Abstract

The modular multilevel converter (MMC) stands out as a potential power converter technology that is widely used for medium to high‐voltage converters, offering the benefits of modularity, scalability, and impressive harmonic performance. These benefits led to a widespread adoption in applications like high‐voltage direct current (HVDC), renewable energy systems, battery energy storage systems, and industrial drives. The MMC complex design is highly susceptible to faults, including open and short circuit faults in the SM, and arm voltage imbalances. The reliable and consistent operation of MMC under fault conditions is critical for operating in high‐voltage applications. This review paper presents an updated review of the MMC system fault mechanism, intelligent fault diagnosis technique, and resilient fault‐tolerant control strategies. This review paper systematically categorizes the various faults that occur in the MMC and provides an analysis of their impact on the converter's performance.

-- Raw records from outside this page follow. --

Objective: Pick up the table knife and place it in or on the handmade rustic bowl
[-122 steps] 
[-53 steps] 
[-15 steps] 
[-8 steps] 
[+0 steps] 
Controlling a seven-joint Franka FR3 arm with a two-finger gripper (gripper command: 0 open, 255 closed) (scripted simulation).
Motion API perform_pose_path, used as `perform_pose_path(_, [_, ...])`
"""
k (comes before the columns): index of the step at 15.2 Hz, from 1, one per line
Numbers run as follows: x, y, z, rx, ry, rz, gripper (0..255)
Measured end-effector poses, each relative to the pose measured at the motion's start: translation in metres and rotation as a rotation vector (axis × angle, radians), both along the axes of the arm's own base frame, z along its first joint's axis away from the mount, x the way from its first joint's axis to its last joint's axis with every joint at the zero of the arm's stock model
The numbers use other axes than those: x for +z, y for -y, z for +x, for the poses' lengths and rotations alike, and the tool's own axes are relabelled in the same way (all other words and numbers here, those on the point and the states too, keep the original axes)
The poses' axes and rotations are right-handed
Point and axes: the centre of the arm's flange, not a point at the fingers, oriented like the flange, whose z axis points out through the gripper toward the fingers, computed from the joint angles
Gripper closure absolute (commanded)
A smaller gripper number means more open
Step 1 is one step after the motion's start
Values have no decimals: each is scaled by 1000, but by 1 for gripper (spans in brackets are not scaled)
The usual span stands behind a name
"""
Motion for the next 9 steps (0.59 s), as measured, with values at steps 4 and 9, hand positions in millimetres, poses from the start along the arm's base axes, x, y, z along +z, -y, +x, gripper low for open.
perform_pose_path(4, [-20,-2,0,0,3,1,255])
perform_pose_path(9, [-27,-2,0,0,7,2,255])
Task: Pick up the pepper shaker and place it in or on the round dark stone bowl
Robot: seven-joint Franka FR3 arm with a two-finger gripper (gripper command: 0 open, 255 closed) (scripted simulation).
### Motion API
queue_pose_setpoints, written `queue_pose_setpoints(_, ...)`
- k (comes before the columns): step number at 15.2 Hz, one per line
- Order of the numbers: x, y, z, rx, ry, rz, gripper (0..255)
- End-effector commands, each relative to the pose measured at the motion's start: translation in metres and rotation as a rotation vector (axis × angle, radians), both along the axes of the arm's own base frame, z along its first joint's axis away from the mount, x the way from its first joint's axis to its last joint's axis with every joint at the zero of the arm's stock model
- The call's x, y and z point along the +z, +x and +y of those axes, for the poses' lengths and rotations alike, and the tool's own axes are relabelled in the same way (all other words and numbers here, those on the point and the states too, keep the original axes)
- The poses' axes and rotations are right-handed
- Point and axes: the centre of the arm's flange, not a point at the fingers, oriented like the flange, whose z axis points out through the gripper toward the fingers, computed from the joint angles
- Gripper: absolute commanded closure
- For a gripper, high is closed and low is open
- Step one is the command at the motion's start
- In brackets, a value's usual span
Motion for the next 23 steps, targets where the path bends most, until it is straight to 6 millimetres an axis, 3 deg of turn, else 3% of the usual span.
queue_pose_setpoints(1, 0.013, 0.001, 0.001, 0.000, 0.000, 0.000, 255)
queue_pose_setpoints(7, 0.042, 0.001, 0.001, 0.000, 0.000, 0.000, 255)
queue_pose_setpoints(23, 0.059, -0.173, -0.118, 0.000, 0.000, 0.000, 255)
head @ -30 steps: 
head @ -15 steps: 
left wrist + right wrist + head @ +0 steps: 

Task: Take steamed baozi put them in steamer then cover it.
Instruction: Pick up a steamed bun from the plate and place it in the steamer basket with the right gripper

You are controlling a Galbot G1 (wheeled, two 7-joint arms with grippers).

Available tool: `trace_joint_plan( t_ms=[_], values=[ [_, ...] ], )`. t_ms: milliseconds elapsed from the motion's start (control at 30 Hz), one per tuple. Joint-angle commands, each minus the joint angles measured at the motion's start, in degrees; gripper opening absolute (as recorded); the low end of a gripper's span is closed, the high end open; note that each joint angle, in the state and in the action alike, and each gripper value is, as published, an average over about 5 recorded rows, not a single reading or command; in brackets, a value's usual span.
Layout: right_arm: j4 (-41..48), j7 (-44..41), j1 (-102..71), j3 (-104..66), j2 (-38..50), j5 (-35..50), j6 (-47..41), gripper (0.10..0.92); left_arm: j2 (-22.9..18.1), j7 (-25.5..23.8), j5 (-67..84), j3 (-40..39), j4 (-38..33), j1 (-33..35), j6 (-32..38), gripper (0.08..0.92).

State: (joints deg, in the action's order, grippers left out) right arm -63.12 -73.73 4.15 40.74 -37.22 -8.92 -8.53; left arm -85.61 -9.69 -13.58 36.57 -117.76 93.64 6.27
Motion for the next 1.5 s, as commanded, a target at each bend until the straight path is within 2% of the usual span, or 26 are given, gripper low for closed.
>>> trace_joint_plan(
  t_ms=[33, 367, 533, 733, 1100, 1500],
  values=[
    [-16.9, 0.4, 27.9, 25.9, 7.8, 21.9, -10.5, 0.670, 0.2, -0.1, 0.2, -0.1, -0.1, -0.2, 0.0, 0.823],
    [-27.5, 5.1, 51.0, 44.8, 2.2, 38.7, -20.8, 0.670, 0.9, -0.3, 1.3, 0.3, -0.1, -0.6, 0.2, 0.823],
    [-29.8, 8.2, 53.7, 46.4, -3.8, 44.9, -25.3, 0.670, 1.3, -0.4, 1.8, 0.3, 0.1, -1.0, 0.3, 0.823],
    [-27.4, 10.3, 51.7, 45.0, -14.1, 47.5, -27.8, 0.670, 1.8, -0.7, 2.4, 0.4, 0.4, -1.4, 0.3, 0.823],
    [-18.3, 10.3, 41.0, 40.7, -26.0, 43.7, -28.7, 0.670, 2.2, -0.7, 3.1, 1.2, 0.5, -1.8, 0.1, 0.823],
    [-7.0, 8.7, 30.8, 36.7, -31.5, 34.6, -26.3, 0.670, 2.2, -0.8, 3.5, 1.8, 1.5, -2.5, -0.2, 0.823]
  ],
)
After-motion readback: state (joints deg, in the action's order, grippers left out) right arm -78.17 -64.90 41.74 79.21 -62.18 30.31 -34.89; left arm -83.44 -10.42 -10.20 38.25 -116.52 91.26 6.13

The recent advancements in model‐based and data‐driven fault diagnosis techniques are critically analyzed, which include recent signal processing techniques and AI‐based methods, such as the integration of Physics‐Informed Neural Networks (PINNs) for MMC‐based applications. Furthermore, the advanced FTC‐based method and control strategies, including active, passive, and hybrid methods, are discussed in the context of MMC application. The paper also outlines the future research directions, which include digital twin‐based monitoring, scalable data‐driven control, and real‐time diagnosis for the next‐generation resilient MMC systems.